Work to complete:
What lines of the data below hold the string "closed"? Copy each one out.

*** Opening Data provided ***

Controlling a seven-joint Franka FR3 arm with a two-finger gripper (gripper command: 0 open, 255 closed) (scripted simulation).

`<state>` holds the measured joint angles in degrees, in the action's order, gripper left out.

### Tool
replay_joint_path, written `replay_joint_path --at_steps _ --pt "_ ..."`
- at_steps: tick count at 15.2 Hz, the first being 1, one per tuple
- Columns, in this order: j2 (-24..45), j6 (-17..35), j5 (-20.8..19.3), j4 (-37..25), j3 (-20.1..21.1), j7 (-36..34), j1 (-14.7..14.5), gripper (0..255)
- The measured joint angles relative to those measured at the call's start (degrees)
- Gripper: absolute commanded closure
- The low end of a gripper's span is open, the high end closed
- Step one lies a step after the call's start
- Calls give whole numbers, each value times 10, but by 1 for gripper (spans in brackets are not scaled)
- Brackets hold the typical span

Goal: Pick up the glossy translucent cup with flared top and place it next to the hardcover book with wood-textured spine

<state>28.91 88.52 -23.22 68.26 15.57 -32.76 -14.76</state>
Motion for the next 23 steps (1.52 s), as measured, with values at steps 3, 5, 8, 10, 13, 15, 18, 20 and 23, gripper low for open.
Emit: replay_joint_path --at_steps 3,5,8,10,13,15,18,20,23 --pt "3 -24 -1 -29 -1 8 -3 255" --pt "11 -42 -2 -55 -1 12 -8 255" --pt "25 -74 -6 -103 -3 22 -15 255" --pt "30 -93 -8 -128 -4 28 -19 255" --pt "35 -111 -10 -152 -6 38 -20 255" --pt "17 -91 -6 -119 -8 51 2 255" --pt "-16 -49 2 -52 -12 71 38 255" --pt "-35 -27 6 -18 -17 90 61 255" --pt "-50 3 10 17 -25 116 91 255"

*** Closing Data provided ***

Solution for this task:
Controlling a seven-joint Franka FR3 arm with a two-finger gripper (gripper command: 0 open, 255 closed) (scripted simulation).
- The low end of a gripper's span is open, the high end closed

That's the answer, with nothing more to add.